■ **Required work**
Repeat only the stretch of lines below that runs from the line with "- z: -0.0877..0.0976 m" through the line with "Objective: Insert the", unaltered.

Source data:
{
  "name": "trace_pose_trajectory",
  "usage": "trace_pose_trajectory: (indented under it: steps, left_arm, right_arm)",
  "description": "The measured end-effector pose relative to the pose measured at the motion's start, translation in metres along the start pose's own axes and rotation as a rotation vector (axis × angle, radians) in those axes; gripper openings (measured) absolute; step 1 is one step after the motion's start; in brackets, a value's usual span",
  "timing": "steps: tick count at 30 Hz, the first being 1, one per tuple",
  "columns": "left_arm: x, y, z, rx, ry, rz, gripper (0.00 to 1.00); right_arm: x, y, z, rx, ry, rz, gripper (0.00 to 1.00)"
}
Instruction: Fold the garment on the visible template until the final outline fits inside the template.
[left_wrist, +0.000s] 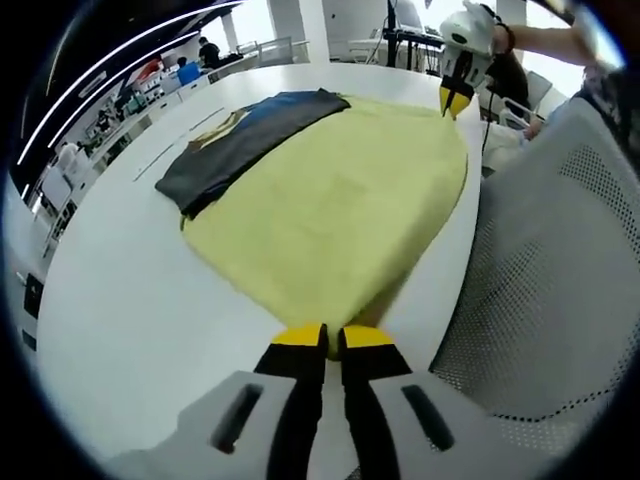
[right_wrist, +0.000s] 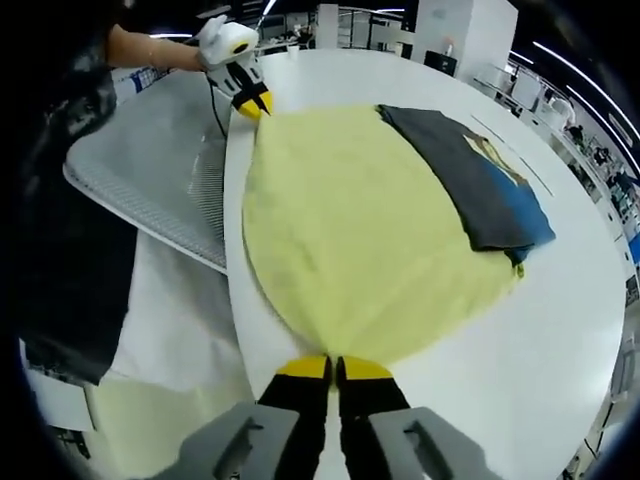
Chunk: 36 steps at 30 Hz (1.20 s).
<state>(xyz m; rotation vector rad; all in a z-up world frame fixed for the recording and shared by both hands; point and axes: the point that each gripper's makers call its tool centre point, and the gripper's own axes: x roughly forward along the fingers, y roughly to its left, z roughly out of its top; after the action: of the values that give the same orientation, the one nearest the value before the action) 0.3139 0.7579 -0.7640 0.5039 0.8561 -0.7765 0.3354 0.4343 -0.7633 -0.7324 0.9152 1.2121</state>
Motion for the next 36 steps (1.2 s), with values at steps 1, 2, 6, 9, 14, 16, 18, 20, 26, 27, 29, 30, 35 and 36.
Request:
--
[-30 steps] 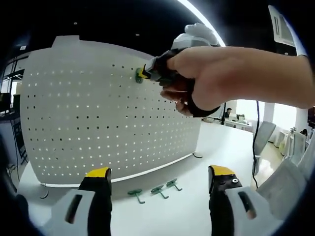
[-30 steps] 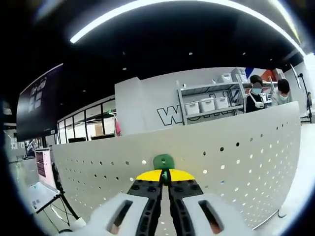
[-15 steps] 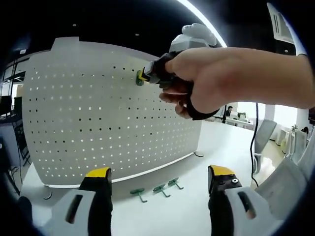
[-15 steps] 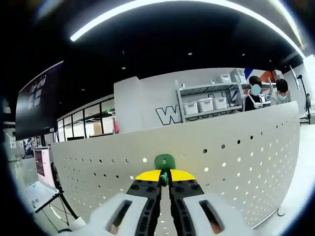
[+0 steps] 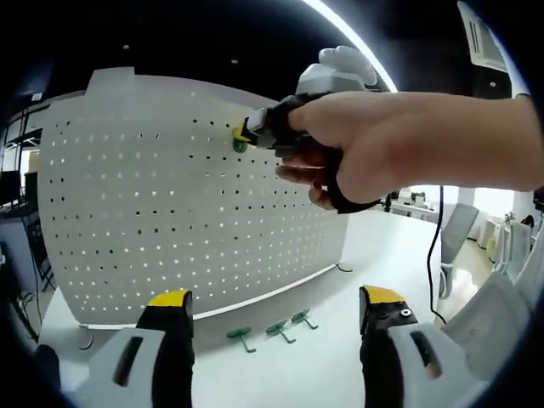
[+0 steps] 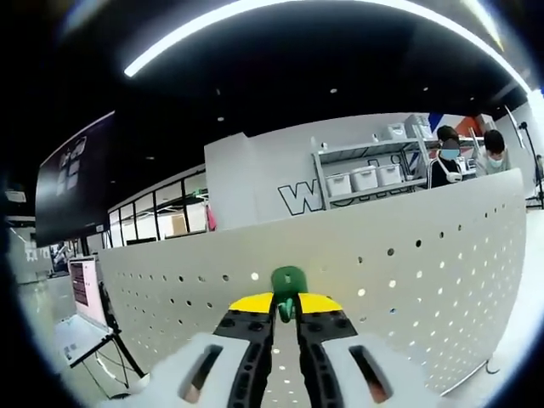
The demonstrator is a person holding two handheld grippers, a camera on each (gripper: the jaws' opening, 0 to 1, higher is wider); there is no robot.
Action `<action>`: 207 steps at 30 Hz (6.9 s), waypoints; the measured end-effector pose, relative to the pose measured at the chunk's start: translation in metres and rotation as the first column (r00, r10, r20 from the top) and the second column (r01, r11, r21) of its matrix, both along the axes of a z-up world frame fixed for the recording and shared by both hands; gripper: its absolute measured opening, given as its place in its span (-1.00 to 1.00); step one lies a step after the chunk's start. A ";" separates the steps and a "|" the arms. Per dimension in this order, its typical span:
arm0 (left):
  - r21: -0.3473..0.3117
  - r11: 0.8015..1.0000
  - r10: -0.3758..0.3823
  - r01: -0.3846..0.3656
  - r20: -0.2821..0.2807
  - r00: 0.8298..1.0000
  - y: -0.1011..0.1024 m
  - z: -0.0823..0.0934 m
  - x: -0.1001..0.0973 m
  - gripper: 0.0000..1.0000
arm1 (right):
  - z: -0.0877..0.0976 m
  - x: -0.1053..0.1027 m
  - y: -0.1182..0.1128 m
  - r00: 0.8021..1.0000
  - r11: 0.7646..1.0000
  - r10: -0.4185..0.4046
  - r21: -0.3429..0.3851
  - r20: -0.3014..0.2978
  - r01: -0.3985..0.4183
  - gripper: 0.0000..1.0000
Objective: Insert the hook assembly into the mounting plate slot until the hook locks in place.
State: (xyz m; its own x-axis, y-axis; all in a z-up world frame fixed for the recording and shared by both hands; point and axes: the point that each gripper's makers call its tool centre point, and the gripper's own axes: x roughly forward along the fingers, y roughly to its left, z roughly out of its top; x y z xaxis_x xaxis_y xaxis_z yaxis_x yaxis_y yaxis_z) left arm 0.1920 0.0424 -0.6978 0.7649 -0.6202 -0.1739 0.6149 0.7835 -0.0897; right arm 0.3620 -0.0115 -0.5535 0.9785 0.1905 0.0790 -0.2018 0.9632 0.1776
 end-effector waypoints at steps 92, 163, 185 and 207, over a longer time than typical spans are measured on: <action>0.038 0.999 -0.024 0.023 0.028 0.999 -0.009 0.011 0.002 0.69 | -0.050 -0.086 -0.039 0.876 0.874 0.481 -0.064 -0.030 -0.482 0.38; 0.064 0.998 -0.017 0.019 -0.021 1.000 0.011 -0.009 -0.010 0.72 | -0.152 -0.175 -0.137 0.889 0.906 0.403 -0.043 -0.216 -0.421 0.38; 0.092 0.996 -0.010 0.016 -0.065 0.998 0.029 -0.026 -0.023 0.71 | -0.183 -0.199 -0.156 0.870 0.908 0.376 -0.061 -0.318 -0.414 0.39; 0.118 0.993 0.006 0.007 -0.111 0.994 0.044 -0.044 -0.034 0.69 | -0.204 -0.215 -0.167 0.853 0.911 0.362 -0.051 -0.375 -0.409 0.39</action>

■ **Answer box**
  - z: -0.0877..0.0976 m
  - x: -0.1053..0.1027 m
  - y: -0.1182..0.1128 m
  - r00: 0.8021..1.0000
  - r11: 0.7646..1.0000
  - r10: -0.4185..0.4046
  - r21: -0.3429..0.3851
  - r20: -0.3014..0.2978
  - r01: -0.3985..0.4183
  - gripper: 0.0000..1.0000
Objective: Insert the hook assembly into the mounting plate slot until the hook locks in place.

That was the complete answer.